Cages made from wire provide other threats as well. It is not enough to have vertical or horizontal bars. They need to have both, with each square no larger than a ¼ inch wide. This will discourage them from making a risky escape attempt and give you peace of mind. All bars , especially metal ones, should be coated or made from a safe material to prevent them from chewing on them and getting toxic poisoning of some kind.
Larger multilevel cages come equipped with ramps and ladders. Make sure that these are not made from metal mesh. They can be uncomfortable for your pet to walk on and pose a risk of injury if their little claws get stuck in them while they are trying to climb up or down to another level.

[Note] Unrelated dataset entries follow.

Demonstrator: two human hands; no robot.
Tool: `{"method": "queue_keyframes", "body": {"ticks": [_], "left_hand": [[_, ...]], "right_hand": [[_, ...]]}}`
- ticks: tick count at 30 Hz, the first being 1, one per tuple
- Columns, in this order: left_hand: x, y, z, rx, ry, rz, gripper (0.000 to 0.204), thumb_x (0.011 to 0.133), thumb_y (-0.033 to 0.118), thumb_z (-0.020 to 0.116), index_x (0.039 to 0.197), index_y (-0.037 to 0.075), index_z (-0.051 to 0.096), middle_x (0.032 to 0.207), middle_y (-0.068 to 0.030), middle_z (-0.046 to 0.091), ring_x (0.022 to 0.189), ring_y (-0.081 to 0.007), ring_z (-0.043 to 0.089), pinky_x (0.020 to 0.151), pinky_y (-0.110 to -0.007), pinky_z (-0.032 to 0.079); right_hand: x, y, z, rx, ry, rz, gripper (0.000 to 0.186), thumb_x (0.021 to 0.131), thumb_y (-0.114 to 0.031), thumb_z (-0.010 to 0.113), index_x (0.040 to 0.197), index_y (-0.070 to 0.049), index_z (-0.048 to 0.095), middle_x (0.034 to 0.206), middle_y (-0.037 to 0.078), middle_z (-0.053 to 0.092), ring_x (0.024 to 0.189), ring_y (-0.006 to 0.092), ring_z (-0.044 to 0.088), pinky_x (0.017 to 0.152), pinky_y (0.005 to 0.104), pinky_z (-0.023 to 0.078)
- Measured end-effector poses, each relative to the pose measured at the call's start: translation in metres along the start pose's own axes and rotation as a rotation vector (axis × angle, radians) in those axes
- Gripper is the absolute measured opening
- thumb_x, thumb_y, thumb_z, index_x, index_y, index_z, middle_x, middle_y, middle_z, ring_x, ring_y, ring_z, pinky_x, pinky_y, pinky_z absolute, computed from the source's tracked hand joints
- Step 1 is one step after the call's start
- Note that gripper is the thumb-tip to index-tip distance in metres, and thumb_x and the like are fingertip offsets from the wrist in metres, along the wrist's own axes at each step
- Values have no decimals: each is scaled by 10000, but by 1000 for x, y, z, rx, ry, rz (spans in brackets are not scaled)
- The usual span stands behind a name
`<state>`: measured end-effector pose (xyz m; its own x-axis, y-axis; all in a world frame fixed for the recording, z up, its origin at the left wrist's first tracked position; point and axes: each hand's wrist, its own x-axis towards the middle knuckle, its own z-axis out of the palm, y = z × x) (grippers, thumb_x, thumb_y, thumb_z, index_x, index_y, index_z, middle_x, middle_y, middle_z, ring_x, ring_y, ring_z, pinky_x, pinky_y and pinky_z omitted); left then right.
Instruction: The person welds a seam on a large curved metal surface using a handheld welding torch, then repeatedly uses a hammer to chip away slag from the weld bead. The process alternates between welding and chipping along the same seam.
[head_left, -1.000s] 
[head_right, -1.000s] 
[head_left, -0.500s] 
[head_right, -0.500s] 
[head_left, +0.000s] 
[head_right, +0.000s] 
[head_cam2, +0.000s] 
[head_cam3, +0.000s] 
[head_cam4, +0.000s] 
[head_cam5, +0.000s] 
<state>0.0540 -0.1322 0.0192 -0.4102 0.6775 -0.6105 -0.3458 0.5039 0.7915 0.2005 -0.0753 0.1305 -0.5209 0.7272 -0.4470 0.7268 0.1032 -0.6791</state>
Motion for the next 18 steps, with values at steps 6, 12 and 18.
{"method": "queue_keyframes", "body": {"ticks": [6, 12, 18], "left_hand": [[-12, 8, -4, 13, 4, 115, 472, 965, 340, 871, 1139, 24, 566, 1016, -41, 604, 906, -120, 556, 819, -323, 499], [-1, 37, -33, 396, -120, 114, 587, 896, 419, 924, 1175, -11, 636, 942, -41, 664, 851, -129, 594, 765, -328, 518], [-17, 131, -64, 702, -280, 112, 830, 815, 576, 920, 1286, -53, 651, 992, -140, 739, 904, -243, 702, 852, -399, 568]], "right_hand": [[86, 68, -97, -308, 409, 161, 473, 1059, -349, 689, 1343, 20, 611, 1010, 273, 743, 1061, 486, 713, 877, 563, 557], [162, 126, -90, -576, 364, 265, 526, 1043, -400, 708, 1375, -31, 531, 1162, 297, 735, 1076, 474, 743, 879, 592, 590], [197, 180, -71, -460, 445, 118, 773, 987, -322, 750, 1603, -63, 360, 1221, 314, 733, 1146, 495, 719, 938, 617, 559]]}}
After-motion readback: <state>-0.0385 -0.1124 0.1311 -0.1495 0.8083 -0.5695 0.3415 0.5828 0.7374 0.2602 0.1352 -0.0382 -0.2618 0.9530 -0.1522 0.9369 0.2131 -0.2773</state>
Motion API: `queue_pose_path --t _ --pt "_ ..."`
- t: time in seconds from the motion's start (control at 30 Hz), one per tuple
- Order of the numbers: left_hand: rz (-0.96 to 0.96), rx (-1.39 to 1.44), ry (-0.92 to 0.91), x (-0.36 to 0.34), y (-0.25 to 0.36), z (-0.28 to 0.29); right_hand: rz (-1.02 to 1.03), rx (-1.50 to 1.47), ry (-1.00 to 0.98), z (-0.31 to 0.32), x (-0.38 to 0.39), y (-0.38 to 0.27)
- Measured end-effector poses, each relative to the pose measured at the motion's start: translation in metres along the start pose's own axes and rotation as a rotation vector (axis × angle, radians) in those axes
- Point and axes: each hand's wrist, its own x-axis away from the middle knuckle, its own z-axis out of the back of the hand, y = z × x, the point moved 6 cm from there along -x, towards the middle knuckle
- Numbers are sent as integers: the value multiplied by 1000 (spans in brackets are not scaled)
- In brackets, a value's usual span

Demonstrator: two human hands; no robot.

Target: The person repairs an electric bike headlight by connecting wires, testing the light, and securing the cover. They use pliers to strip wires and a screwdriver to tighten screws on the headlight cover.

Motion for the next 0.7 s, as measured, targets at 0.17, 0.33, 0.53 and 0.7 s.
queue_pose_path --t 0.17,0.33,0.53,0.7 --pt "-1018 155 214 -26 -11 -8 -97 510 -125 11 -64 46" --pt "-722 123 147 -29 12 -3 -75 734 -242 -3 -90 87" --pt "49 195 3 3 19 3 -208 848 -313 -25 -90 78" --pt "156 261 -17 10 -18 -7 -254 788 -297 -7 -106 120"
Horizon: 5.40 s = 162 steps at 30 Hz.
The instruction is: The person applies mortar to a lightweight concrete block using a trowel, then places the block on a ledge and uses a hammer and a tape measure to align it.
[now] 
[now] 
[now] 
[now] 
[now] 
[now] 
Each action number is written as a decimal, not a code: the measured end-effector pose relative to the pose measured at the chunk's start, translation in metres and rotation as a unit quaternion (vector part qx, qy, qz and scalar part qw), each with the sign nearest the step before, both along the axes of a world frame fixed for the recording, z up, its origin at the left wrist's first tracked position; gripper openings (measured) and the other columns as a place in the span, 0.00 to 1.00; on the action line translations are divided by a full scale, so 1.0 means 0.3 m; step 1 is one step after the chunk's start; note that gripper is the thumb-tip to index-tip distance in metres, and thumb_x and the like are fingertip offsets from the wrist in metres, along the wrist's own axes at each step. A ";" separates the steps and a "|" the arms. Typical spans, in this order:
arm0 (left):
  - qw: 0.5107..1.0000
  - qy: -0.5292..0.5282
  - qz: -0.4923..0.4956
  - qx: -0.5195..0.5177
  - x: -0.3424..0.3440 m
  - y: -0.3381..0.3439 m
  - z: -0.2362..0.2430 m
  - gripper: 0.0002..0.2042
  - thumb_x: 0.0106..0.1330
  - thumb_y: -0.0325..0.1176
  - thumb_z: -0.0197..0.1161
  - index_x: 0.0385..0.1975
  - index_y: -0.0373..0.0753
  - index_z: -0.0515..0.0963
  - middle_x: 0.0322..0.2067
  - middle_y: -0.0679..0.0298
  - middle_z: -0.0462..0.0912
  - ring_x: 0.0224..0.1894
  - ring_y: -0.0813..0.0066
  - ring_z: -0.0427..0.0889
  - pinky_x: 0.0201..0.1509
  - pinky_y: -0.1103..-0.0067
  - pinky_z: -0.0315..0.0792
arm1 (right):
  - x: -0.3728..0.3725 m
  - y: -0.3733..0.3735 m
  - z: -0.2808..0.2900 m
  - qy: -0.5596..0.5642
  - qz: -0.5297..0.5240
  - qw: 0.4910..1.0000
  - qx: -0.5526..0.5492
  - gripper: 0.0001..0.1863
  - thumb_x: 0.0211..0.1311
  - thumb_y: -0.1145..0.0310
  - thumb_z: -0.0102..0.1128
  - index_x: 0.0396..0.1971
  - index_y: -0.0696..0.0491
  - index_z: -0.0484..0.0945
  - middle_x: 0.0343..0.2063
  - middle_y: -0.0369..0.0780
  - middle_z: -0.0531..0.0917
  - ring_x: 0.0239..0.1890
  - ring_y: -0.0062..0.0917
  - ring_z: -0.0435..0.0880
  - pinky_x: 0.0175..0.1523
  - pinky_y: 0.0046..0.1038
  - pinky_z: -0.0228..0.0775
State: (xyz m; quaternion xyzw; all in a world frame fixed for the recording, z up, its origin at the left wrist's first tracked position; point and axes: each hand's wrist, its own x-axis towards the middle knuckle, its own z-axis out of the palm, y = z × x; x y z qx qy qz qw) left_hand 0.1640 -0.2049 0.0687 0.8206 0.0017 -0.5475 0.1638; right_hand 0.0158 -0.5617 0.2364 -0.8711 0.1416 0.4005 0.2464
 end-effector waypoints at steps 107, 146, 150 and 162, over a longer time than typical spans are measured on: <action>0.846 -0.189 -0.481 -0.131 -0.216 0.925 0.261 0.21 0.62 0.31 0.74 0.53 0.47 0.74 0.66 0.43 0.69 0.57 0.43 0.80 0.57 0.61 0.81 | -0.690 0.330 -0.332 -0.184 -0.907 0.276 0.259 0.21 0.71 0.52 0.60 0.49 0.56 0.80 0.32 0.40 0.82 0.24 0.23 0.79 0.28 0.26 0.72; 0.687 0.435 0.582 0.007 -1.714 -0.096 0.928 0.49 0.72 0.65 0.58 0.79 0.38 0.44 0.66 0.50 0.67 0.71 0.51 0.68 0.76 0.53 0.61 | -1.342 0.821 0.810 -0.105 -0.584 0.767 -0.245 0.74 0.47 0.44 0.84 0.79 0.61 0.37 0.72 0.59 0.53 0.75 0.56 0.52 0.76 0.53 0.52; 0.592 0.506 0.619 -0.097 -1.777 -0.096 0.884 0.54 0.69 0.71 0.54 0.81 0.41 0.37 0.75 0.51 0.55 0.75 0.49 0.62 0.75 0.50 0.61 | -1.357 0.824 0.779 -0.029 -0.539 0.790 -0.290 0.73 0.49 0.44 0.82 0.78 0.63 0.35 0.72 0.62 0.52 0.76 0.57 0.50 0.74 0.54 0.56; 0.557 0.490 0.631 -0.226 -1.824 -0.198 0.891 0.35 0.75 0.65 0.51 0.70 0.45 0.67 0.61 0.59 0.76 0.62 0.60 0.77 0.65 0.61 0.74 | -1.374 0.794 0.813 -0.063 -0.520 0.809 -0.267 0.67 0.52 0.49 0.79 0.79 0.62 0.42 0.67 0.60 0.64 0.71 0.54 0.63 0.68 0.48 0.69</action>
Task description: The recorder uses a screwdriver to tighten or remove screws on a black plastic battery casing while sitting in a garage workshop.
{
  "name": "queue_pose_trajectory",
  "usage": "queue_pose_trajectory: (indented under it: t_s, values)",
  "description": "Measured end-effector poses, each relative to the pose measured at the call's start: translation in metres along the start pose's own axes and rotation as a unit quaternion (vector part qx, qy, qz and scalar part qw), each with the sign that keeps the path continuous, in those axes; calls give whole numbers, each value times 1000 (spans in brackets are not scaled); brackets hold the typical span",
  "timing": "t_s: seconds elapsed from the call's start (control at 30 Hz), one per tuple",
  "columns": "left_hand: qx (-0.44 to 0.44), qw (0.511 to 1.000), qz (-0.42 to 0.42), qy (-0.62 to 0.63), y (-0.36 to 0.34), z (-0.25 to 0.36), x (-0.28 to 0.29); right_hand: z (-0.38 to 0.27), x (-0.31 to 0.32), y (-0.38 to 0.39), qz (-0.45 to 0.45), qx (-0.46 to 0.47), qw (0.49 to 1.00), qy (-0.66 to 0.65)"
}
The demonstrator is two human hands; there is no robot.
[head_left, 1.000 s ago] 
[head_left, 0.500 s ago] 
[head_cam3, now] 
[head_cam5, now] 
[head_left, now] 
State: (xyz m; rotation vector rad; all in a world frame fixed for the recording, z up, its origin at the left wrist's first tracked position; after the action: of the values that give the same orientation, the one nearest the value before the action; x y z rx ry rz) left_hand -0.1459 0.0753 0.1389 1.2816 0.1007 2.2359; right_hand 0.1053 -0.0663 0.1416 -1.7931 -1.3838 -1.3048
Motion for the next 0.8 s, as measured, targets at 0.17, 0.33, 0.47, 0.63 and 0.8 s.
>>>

If you can’t find a cage with solid ramps, cover them with either linoleum tiles or a cloth, which are much more preferable to your ferret and easy to keep clean.
Ferret Cage Design
The cage must have good ventilation. Some people think that the best way to keep a ferret from escaping is to use an aquarium. While the idea may sound practical, these do not provide an adequate flow of ventilation for your pets. They also keep you from regulating the temperature inside their environment. Inside such a glass enclosure the temperature and humidity level could increase to a point that could be damaging to their health.
The cage design needs to be open enough so that they can get a good cross flow of air and have a better management of temperature. This will be most important during those long hours of sleep that they will need.
Ferrets are notorious for their curiosity and ingenuity. They may not be content even when confined to a good cage, especially if something outside has caught their attention. Your cage needs to have very secure door latches, because I can guarantee that if something outside is intriguing enough to them, they will do everything they can to get to it. That includes spending hours trying to manipulate the latches to the doorways of the cage.
Whatever cage you choose, don’t settle for a simple latch that can be manipulated just because it is cheaper than the better quality cage next to it. The ideal latch should secure the door very tightly. Don’t be afraid to test them out before you buy. Try to see if the latches can be opened or closed from the inside to see how difficult they would be to open. You’ll be glad you did.
Platforms for the Cage
Ferrets love to explore and platforms are a great way to divide the internal spaces of the habitat. Ferrets enjoy digging and flipping things, so make sure that anything you want to add to their environment, food and water bowls, litter boxes, slides, etc. can be secured or fastened to the sides of the cage. This will discourage them from trying to move them, flip them, or otherwise play with them. These are natural habits for ferrets, but they will eventually cause you more than your share of stress from having to constantly clean up.
Your goal in finding the right cage should be to provide them with the kind of freedom they need to satisfy their boundless energy and curiosity and keep them protected at the same time. A cage that doesn’t consider these factors will most likely pose a danger for them and cause both of you more than your fair share of stress and anxiety.
A ferret that is too confined will become depressed and anxious, which can threaten their overall health. The wide variety of ferret cages you will see will have a dizzying array of prices, but as long as you make sure the basics are covered, there’s a very good chance that your ferret will be happy with his or her new home. Beyond that, the extras you add to it will only enhance their enjoyment of life.